He nodded and placed the spray back in the glass.

‘You like plants a lot, don't you?'

‘Nothing as beautiful in this world.'

‘Did you like them as a boy?'

‘That's a long time ago. I don't remember seeing many plants, unless you count the weeds which grew along the railway line or on the waste lots behind the tenements.'

‘So when did it start?'

‘Longer ago than I care to remember. Those the first dead bodies you ever see?'

‘The baby, a couple in the camp, nothing like that.'

‘Not easy to forget – that's something else I understand. Don't suppose I was that much older when I saw my first. Saw my first before I'd had a chance to unpack my kitbag, and then they didn't stop until I caught a plane back to the world. He was a skinny eighteen-year-old, blond hair, blue eyes, looked like he should have been shooting baskets in some high school gym. He'd stood on a mine, lost most of both legs and had a
hole
in his chest you could put your fist in. Sonofabitch arrested three times and then I lost him. Lost him on my first day, before I'd unpacked my kitbag. Afterwards they joshed me about it. “Way to go James, way to go!” they'd say and slap my back and say I was lucky because things could only get better.
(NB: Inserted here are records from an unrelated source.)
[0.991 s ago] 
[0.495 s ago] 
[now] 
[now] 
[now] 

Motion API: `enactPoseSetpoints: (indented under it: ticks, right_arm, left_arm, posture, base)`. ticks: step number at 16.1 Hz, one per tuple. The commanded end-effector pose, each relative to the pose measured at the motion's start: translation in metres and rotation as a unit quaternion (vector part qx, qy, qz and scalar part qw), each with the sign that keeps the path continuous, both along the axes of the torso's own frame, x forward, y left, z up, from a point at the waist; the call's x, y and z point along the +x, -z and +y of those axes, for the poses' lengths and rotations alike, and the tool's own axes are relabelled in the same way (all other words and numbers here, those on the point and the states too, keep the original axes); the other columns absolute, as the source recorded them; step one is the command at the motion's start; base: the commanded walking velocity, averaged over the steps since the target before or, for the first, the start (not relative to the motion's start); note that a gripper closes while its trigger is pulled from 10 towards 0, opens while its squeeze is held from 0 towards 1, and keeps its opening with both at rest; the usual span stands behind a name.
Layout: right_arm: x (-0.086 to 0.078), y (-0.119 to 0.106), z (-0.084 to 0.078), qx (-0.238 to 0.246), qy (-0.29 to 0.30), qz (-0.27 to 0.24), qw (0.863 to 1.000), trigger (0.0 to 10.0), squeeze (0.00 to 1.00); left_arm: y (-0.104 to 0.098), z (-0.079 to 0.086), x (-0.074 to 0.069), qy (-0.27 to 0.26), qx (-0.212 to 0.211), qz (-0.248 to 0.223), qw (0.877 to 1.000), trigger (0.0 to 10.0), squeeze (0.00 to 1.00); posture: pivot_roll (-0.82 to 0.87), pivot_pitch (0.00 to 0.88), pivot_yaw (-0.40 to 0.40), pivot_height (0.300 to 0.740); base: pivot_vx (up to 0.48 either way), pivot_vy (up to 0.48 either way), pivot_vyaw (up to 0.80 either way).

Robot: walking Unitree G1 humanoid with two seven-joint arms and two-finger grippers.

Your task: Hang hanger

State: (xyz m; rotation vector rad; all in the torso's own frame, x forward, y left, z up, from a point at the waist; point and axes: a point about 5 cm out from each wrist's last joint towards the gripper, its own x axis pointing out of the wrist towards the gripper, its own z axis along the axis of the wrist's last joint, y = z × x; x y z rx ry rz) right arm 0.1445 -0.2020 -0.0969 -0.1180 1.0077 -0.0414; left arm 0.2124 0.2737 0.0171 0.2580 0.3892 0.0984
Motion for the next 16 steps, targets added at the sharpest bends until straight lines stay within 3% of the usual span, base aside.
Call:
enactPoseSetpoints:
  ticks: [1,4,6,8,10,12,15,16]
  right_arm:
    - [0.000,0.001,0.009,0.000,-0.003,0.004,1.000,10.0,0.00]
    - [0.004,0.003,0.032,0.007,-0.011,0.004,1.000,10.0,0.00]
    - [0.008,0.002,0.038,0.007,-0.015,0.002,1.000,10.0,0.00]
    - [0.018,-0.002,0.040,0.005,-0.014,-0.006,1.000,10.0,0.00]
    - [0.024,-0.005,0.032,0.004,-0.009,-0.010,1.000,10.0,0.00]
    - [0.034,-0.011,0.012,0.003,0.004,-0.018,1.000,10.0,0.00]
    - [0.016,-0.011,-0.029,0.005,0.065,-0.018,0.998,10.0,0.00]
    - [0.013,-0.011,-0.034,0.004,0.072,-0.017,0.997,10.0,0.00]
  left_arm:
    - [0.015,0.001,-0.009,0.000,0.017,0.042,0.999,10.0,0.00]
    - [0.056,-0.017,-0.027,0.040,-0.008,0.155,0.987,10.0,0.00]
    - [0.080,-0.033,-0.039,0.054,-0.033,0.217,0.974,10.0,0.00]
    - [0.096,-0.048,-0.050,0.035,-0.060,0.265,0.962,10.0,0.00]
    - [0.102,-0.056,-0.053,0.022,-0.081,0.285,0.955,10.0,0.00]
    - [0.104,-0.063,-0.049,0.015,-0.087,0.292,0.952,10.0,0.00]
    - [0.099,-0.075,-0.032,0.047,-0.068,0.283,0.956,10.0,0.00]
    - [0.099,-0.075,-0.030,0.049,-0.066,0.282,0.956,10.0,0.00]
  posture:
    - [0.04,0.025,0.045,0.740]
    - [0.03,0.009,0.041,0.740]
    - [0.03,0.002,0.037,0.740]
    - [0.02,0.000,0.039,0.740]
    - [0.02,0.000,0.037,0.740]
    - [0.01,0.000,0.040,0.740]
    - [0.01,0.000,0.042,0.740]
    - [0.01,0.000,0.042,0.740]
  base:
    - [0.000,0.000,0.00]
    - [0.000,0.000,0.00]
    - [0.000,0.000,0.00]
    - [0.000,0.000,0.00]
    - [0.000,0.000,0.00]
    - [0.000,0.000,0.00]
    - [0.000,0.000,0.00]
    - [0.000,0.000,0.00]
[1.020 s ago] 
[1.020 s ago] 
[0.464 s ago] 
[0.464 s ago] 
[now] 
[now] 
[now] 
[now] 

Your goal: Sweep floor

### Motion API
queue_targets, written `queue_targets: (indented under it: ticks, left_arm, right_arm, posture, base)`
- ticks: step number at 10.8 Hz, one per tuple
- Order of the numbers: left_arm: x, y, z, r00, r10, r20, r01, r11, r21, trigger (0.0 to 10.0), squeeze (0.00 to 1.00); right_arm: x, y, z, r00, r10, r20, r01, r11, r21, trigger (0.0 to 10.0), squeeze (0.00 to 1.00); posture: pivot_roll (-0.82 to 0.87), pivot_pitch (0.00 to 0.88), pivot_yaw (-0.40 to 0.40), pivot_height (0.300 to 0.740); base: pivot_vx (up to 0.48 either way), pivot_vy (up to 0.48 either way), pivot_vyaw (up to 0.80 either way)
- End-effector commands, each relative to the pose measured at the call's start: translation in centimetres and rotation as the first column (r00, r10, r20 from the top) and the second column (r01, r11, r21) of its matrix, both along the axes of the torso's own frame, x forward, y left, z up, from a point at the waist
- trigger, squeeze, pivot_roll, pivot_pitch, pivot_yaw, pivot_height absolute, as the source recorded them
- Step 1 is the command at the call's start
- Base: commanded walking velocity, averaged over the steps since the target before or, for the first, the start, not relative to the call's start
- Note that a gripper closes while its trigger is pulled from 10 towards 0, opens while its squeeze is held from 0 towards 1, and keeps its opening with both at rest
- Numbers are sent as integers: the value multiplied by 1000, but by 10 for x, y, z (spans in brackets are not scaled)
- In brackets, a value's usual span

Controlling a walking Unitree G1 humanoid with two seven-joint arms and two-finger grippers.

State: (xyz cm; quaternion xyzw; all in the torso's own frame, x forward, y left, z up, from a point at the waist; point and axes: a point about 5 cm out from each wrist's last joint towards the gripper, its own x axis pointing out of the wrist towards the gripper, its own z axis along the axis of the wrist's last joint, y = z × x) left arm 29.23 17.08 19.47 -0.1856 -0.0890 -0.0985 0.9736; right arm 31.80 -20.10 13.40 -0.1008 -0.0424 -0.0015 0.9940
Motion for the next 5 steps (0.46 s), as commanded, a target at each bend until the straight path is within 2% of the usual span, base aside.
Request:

Didn't get any better though, until the day I caught that plane back to the world.'

‘You were in Vietnam?'

‘That's right, Naomi, young, leaner, full of crazy ideas about the world and what I was going to do for it.' Above his head two small moths fluttered round the light, pinging the vaporous, hissing glass. ‘By the end of the first week I knew that everything was about what the world was going to do to me, and all that mattered was looking after my own ass.' He filled his glass again, the bottle balanced perfectly in one hand. ‘I guess seeing those bullet wounds brought it all back home.'

‘Does it come back a lot?'

‘Never really went away. Guess I just seen too much.'

I sipped more of the whisky, felt its slow burn at the back of my throat.

‘I was in an evacuation hospital in the Central Highlands, but there wasn't much about it that had anything to do with a hospital. Those boys just flowed in there like a river in flood and you worked until you were done or you'd lose them, and sometimes you fell asleep in the emergency room or on your feet and then the scrub nurse had to shake you awake. All them young boys, all them boys. The ones who were conscious, I always asked them where they came from, just to get them to talk. White country boys from prairie towns I'd never heard of whose heads couldn't cope with being shut up in some hole in the ground, Hispanics from the barrios acting tough with frightened eyes, black boys who thought I might take special care of them because I knew where they were coming from, and all of them screaming for their mothers, Jesus, or cursing God, and sometimes I'd join in right along with them, curse
everything
and everyone who had anything to do with the war. Once I had this crazy little Italian guy from the Bronx, stir-crazy with the pain, says he doesn't want any nigger doctor touching him. I leave him with a stump for an arm and two days later he apologizes, tells me I did a good job, and shakes my hand with the one he's left.

‘They'd wheel them in on the gurneys, kids with sucking chest wounds, bloody stumps of limbs, multiple frag wounds, and you were supposed to work some magic and piece them together. Sometimes there wasn't anything left to piece together and we'd shoot them full of morphine, tell them everything was going to be all right. Told a lifetime of lies in Nam, enough lies to send me to Hell.'

‘You won't go to Hell.'

‘You think not?'

‘I'm a minister's daughter. I know who goes to Hell and who doesn't. They wouldn't let you in.'

He laughed and his head fell backward where the light yellowed his glasses, then he looked at me more closely. ‘You should go home, before it's too late and you've seen too many things you shouldn't.'

‘It's already too late, and there is no place I think of as home.'

‘Hell, Naomi, if you've got no home that makes you a refugee, so keep drinking that whisky.'

I nodded and took another sip. The hiss of the lamp seemed to have grown louder, the wings of the moths more frantic.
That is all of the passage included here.